王令动作瞬间停住,低头一看,自己两只手还真牢牢抓在大哥肩膀上,赶紧讪讪松开。
“我这不是怕你里面受了寒么,方才出来的几个都快让人抬走了,你又一直没出来,我当然得看看。”
后面忍不住也跟过来的陆贞如原本眼眶已经红了,听见兄弟两人的话,嘴角却还是忍不住弯了一下。
她没有像王令那样从头问到脚,只走到王珪身旁,将手里一直抱着的厚披风披到丈夫肩上,又伸手替他仔细拢好衣领。
“冷不冷?身上若还有不舒服,咱们回去以后便让人请葛院判,不许再跟以前一样什么都瞒着。”
王珪看着她微红的眼眶,原本还想说一句不冷,最后还是停了一下。
“第五日夜里确实有些冷,不过令儿做的鹅绒衣和睡袋都很有用,晚上并没有受太大影响。你们准备的那些药我也都按时用了,所以不用担心。”
王令一听,眼睛顿时亮了起来,“我就知道那东西肯定有用!”
王珪点了点头,“确实比原先想的实用不少,若以后真能把造价再降一些,鹅绒衣和那些压缩饼干倒未必只能拿来给举子考试。”
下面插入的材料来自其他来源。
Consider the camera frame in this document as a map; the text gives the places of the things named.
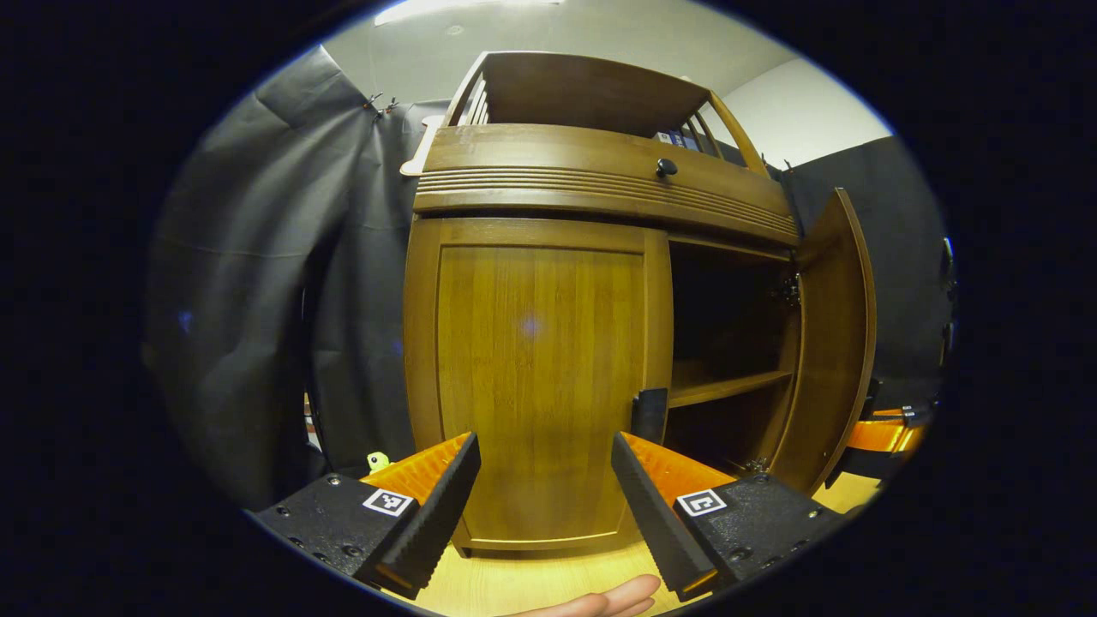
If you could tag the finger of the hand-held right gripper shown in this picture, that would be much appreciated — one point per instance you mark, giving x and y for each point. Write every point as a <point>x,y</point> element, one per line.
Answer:
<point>883,437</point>
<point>900,413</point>

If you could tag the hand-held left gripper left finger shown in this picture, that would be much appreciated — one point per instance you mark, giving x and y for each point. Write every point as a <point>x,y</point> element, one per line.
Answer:
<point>437,514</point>

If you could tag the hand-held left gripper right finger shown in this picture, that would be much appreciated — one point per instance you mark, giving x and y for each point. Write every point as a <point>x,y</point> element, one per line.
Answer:
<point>656,514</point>

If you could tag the wooden cabinet door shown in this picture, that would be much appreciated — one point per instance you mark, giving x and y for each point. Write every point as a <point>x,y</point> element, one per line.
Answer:
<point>827,343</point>
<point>540,360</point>

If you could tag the wooden double-door shoe cabinet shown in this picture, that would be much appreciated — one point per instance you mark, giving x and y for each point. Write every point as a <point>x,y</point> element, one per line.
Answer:
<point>600,171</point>

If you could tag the wooden inner cabinet shelf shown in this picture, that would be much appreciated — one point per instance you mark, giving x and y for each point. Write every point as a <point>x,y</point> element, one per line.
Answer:
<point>724,386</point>

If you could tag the wooden cabinet drawer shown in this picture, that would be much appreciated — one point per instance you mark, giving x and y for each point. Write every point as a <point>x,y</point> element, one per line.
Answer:
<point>557,163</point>

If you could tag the green frog toy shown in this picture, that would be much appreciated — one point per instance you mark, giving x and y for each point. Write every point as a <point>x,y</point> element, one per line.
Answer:
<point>378,461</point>

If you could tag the black backdrop cloth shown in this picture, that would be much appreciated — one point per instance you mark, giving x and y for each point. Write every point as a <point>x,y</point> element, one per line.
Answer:
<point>274,300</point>

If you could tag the black round drawer knob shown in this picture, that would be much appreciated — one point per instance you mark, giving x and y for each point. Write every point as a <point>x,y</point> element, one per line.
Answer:
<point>666,168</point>

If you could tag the metal cloth clips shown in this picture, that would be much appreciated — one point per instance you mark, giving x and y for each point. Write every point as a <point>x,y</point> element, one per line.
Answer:
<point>381,104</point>

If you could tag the ceiling light panel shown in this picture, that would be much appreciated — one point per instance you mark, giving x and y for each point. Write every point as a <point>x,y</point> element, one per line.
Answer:
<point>467,8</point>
“我也是这么想的,尤其那个压缩饼干,耐放又顶饿,将来若给军中……”
王令话说到一半,忽然察觉到大哥脸上的神情似乎有些不对。
他停顿了一下,“大哥,你怎么这个表情?压缩饼干到底怎么了?”
陆贞如一看丈夫沉默,已经隐约猜到了答案。
果然,王珪认真想了片刻以后,才十分委婉地开口道:“若以后真准备送进军中,最好还是再想办法改一改味道,否则将士赶了一天路以后本就辛苦,再让他们吃这个,多少有些为难人。”
王令脸瞬间黑了,陆贞如更是红着眼睛笑出了声。
王珪眼底也终于多了些笑意。
而周围那些原本还在等着看王珪如何狼狈的人,此刻却一个都笑不出来,尤其刚才那几个江南举子。
不过王珪并没有去看那些人,只是回头最后看了一眼身后的贡院大门。
三年前,他也是从这里走出去的。
那一次,他拿了会元,却倒在了殿试之前。
之后整整三年,汤药、咳嗽、病榻,几乎把过去那个王珪一点点埋了下去。